令和4年度産業経済研究委託事業(グリーン社会の実現に資する競争環境整備のための調査)最終報告書
報告書概要
この報告は、グリーン社会の実現に資する競争環境整備のための調査について書かれた報告書である。2050年カーボンニュートラル実現に向けた企業の取組が具体化される中、パリ協定に基づく気候変動対策をはじめとするサステナビリティに配慮した取組を競争政策上どのように考慮すべきかについて検討を行った。

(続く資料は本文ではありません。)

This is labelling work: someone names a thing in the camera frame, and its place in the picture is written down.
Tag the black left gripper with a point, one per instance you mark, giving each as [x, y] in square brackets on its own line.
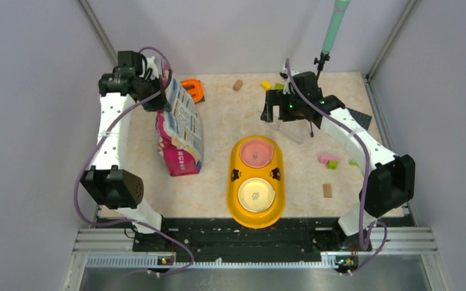
[161, 103]

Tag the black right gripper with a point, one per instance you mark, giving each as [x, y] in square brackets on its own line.
[276, 97]

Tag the clear plastic scoop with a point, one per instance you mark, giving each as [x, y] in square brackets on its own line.
[291, 130]

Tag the pink pet food bag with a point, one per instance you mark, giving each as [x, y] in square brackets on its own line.
[180, 131]

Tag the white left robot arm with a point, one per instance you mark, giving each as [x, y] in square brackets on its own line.
[105, 175]

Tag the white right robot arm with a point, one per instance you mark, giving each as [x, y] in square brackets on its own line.
[388, 180]

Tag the pink food bowl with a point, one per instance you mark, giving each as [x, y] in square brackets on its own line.
[256, 153]

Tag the cream food bowl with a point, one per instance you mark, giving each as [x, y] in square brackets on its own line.
[256, 195]

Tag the yellow double pet feeder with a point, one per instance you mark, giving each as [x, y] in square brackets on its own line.
[239, 173]

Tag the green flat toy brick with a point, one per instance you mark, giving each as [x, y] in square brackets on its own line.
[279, 86]

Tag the yellow toy brick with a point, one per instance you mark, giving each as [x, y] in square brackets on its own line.
[266, 85]

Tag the tan wooden block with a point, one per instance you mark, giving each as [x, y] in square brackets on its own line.
[237, 85]

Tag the pink toy brick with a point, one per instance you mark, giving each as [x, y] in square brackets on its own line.
[325, 158]

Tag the black tripod stand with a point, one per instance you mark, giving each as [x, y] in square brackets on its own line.
[317, 72]

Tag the green toy cube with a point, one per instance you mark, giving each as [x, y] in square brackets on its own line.
[332, 164]

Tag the dark grey building baseplate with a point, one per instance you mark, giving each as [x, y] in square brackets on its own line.
[362, 119]

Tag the green curved toy piece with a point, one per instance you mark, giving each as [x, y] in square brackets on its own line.
[354, 163]

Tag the brown wooden block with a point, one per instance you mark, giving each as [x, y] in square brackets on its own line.
[327, 191]

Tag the mint green pole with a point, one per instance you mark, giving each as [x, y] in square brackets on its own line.
[340, 7]

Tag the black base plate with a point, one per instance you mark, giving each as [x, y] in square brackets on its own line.
[208, 239]

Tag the aluminium frame rail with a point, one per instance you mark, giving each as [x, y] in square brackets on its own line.
[401, 256]

調査は温室効果ガス多排出産業を中心とした競争環境に関する実態調査と、国外のサステナビリティと競争政策に関する検討状況の調査から構成される。
調査対象として、トランジション・ファイナンスで示された技術ロードマップ策定7産業種のうち、化学、セメント、紙・パルプの3分野について、机上調査とヒアリング調査を通じて主要製品別の市場シェア等を調査した。その結果、多排出産業の一部では既に高い市場集中度となっており、将来的なカーボンニュートラルに向けた各種連携や業界再編が進んだ場合、高い市場シェアを有する競合企業同士の共同取組が増加する可能性が明らかとなった。
特に化学分野では、コンビナートなど一部地域に複数企業の工場が集中して立地しており、企業間連携に向けた取組が進展している。周南コンビナート脱炭素推進協議会、川崎カーボンニュートラルコンビナート形成推進協議会等の各地協議会において、燃料転換、原料転換・リサイクル、省エネ・高効率化に向けた共同の取組が検討されている。